[Problem statement]
Lines from the top of the entries down to the line with "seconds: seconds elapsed" must be set down exactly as they stand, with both ends retained.

Stored data
------------
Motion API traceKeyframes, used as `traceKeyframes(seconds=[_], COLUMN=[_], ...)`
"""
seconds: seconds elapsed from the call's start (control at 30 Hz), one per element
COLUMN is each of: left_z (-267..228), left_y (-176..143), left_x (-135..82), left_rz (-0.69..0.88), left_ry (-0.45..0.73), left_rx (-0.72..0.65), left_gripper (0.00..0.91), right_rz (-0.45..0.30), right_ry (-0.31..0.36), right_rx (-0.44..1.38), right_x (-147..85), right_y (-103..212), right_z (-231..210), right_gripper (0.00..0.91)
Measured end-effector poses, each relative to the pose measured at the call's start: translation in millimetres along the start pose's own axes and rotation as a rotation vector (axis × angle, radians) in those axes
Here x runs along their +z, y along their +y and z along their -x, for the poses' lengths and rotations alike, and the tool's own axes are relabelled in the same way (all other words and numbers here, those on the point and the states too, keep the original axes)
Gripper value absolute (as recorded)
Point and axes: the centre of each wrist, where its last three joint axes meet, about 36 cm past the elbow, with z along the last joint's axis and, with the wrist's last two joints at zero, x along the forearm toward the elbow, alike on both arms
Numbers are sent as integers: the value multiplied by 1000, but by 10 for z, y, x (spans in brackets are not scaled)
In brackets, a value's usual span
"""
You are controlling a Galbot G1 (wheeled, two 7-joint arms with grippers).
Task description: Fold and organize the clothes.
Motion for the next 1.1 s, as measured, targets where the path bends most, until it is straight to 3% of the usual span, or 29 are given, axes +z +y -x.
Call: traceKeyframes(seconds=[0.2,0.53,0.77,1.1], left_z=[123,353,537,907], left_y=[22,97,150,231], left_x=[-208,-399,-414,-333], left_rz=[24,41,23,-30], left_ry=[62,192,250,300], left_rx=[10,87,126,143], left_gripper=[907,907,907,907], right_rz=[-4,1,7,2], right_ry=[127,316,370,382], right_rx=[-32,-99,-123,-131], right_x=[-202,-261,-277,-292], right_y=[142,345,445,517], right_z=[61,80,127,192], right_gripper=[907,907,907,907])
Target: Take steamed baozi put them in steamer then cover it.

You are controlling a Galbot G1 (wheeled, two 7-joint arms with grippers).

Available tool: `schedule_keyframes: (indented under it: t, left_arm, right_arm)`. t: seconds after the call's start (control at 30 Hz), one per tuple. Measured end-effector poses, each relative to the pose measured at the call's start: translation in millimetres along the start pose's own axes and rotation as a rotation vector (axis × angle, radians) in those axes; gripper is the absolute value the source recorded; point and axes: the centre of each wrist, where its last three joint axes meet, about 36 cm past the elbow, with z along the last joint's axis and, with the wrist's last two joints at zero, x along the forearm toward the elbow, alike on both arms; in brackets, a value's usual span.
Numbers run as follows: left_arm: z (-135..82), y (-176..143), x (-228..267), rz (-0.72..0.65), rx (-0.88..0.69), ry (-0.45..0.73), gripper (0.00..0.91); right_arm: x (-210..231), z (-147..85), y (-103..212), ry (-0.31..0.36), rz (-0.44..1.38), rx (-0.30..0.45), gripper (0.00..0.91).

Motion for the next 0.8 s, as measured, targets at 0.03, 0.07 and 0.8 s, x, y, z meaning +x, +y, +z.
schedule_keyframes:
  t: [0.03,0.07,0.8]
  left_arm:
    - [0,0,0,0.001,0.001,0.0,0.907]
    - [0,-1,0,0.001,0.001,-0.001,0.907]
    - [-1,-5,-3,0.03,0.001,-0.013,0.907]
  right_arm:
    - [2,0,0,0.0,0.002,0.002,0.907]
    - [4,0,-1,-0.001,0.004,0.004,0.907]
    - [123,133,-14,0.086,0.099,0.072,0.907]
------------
[Solution to this task]
Motion API traceKeyframes, used as `traceKeyframes(seconds=[_], COLUMN=[_], ...)`
"""
seconds: seconds elapsed from the call's start (control at 30 Hz), one per element

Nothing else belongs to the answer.